The Monster Squad review by The Grim Ringler

The Monster Squad

The Monster Squad


If there is one thing good thing, and this is a hell of a good thing, I can say about the advent of the DVD age, it’s that a lot of forgotten and downright ignored films are getting a second life. These are not classics necessarily, but they are nonetheless beloved and many times important films, and Monster Squad is one of those films. Released to a general ‘meh’ in the late ‘80’s, the film has generated a lot of fan support and love over the years and, with the support of these fans, the film has finally made it to DVD, and I couldn’t be happier.


The forces of evil (Dracula, the Frankenstein monster, the gill man, the wolf man, and a mean old mummy) have gathered again after 100 years of dormancy, returned to take possession of a magical amulet that will tip the scales of balance to the dark side should they be successful. Famed vampire hunter Van Helsing had been working to put an end to the monsters completely 100 years earlier but had failed and now it falls to five kids to do what he could not. Calling themselves the Monster Squad, after their love of all things monstrous and scary, these misfits must band together and, with the help of a ‘scary old German guy’, and a suspected virgin, the group sets themselves up as the only defense against these monsters and the possibility of their gaining power over the world.


An average film with a heart of gold, the magic that makes this work is the honesty in which it’s made. It’s not meant to be a classic film, it’s meant to be a fun throwback to a bygone era. The great thing is that the modernized humor works with what really is an old fashioned story (it’s patterned after the classic Abbot and Costello films and the Little Rascals). The language, which can be coarse at times, is never forced, and feels true to the characters and moments. There are scares, though only of the PG-13 variety, but this isn’t a kiddie film. Thanks to a very dark portrayal of Dracula, and some good acting from the other creatures, this really plays well to the age it’s marketed at. It’s creepy, but not gory or horrific. Can you tell I like this movie?

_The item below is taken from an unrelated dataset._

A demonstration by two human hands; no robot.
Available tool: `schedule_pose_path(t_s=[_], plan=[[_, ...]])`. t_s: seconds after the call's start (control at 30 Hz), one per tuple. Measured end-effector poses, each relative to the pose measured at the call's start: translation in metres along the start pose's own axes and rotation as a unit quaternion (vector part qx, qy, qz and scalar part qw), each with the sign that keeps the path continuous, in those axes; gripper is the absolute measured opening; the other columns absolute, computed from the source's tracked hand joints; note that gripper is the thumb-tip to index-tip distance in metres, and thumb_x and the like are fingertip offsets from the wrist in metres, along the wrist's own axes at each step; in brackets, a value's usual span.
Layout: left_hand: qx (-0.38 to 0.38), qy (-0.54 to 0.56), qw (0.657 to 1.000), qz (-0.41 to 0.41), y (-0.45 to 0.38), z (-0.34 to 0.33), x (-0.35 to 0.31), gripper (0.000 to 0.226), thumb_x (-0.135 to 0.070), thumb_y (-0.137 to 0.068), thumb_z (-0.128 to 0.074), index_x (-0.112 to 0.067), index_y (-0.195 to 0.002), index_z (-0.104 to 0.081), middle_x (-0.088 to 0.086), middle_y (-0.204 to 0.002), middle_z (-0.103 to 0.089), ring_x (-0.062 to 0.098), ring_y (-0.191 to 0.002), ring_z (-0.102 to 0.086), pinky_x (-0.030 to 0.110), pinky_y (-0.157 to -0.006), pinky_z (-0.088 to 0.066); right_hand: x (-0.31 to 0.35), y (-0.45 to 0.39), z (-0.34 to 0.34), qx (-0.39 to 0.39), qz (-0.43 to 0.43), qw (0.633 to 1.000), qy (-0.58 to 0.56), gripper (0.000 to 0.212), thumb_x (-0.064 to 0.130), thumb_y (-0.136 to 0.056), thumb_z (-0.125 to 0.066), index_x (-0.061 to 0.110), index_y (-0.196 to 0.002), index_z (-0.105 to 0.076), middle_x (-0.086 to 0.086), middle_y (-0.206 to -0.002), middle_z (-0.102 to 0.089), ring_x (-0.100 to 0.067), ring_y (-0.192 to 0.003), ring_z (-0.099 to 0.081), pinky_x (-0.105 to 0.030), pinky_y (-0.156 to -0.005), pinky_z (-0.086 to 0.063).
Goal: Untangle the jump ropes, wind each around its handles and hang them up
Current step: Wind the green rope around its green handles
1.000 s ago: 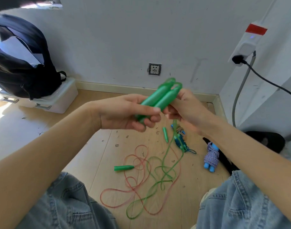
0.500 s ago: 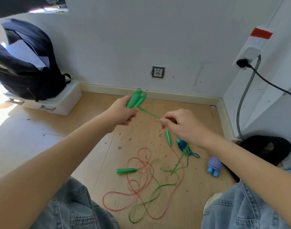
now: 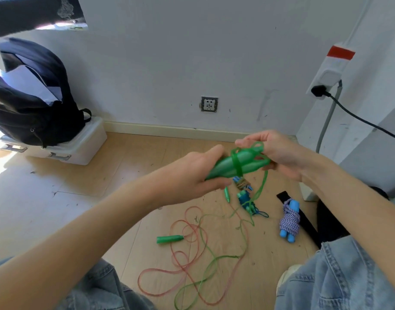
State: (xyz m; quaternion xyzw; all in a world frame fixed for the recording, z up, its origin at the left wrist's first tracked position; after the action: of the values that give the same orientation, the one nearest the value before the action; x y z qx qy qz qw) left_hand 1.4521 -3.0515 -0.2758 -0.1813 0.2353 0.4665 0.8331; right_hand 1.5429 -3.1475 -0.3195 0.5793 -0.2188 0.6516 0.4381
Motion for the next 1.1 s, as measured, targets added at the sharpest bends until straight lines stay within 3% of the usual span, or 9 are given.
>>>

This is one of those movies I remember from when I was a kid and my friends and I would talk about monsters and this sort of stuff. It is a reminder to a bygone era when people, not many, but some, made movies like this. Unfortunately, most teen oriented films now are pandering and more about image and lifestyle than telling a fun or interesting story. Kids don’t matter as much as their dollars.


The movie suffers from a lack of development and it’s a real shame that there wasn’t more money put into it. What you see is very well done, from special effects, to the filming, but it just feels like there was more story to tell than we get. And yes, there are a lot of convenient moments here. How, you might ask, does Dracula procure a mysterious car, dynamite, and happen to find the house where the magic amulet dwells. There are a lot of moments like that but, honestly, this is a movie you just have to roll with. You’re either down with it, or you’re not.


This is a gem, and it’s blissfully packed. Commentaries, deleted scenes, an extensive documentary, and some odds and ends make this a joy for all fans of the film. If you are a fan, you’re in for a treat, too, as the film looks stunning, and shows off the beautiful work director Fred Dekker did with the direction and camera work.


It’s fantastic to be able to re-visit this movie and better yet that it still lives up to my memories of it. Welcome back Monster Squad, we’ve missed you.